Below are records; reproduce exactly the lines from the one that has "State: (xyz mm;" through the one that has "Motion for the", ends included, and nothing more.

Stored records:

_ _ _ _ _ _ _

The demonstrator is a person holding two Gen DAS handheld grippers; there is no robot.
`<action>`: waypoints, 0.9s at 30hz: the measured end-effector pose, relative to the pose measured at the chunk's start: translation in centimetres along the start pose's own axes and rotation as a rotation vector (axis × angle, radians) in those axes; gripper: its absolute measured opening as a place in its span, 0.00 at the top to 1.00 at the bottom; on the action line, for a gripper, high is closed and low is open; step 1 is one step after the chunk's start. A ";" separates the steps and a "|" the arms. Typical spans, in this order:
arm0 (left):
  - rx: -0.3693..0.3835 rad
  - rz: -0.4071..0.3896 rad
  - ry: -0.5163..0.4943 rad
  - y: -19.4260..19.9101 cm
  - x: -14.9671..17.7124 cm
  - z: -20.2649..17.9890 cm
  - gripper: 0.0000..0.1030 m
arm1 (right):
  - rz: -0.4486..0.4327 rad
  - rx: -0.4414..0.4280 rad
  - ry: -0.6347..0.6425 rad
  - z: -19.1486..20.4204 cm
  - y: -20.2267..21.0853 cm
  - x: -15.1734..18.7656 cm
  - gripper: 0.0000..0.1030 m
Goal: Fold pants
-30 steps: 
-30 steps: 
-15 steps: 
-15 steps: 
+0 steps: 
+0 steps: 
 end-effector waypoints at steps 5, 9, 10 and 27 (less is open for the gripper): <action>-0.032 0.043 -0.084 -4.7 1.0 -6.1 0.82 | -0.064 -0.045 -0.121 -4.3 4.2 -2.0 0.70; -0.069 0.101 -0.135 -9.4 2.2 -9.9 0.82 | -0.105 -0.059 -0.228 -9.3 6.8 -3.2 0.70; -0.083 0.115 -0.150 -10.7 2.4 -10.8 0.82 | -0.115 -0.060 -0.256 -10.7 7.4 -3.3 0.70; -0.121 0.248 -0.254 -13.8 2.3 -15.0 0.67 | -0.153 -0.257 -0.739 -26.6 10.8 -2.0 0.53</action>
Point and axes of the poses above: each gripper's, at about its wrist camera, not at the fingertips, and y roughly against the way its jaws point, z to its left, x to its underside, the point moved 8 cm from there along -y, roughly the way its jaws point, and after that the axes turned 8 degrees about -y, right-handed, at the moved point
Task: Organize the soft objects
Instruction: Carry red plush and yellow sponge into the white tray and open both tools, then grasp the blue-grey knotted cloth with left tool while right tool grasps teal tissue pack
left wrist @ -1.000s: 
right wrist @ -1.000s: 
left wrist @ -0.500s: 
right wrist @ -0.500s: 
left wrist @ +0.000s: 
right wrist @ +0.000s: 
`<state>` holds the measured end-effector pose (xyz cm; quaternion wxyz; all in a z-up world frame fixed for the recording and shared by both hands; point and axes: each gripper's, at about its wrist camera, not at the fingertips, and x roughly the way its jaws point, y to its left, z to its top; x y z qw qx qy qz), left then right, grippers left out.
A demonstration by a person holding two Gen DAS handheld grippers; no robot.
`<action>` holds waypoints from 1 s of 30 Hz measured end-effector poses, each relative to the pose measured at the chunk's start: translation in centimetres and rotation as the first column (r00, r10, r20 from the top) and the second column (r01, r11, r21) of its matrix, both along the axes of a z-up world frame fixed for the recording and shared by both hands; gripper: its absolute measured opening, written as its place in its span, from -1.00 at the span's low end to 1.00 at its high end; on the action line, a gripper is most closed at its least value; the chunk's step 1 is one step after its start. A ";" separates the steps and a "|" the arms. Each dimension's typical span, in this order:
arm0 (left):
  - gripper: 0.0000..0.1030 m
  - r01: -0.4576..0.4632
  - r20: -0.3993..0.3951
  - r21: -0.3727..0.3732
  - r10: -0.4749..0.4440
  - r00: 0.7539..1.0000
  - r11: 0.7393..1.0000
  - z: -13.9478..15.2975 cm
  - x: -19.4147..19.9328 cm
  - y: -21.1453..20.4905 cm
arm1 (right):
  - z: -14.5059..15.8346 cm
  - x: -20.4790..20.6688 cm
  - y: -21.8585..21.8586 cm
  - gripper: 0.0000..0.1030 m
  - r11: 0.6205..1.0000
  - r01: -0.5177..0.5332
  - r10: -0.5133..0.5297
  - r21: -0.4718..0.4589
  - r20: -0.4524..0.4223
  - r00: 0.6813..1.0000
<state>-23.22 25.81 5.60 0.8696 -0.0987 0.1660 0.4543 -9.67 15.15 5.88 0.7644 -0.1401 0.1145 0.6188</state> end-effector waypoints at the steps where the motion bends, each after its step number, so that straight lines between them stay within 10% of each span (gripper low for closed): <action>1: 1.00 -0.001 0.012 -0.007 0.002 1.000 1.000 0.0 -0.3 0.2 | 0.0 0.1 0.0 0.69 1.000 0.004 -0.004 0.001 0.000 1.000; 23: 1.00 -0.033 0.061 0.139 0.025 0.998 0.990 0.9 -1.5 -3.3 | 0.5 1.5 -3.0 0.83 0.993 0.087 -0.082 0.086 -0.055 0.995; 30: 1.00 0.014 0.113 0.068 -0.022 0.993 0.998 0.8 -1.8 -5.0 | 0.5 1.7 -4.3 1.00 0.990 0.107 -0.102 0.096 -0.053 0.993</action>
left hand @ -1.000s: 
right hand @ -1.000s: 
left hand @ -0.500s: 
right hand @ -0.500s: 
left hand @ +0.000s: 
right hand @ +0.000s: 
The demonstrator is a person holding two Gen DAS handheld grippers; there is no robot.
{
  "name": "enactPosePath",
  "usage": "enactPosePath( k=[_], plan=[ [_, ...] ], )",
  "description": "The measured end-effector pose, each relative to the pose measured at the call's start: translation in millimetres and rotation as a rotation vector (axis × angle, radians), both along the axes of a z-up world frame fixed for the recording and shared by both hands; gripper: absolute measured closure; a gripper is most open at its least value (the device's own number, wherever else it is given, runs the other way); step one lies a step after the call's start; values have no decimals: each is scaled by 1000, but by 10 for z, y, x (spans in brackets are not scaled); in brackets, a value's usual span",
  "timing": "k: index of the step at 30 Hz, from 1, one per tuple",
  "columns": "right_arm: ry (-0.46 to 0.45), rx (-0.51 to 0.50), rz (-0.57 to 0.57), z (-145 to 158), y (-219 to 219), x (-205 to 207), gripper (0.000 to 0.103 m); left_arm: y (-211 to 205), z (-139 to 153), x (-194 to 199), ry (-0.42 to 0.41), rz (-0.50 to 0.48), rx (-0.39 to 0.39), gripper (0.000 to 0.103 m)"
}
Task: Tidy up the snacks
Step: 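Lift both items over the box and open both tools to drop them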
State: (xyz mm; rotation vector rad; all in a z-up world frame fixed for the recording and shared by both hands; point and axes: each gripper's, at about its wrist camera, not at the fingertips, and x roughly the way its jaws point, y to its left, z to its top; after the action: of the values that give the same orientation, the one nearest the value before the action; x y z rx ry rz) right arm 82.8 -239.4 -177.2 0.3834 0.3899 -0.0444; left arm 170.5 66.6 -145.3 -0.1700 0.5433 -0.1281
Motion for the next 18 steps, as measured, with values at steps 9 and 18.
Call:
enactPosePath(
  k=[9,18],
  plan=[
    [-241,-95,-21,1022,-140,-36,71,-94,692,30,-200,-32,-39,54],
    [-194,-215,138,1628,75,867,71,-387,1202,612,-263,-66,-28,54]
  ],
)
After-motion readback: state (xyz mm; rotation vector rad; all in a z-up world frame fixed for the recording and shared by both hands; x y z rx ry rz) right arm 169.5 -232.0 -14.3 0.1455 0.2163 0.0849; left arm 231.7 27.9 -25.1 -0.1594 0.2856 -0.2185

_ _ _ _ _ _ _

**Solved problem**:
State: (xyz mm; rotation vector rad; all in a z-up world frame fixed for the recording and shared by both hands; point and axes: each gripper's, at about its wrist camera, not at the fingertips, and x roughly the way its jaws point, y to its left, z to its top; after the action: of the values that give the same orientation, the one nearest the value before the action; x y z rx ry rz) right arm 82.8 -239.4 -177.2 0.3834 0.3899 -0.0444; left arm 170.5 66.6 -145.3 -0.1700 0.5433 -0.1281
Motion for the next 18 steps, as measured, with values at steps 9 and 18.

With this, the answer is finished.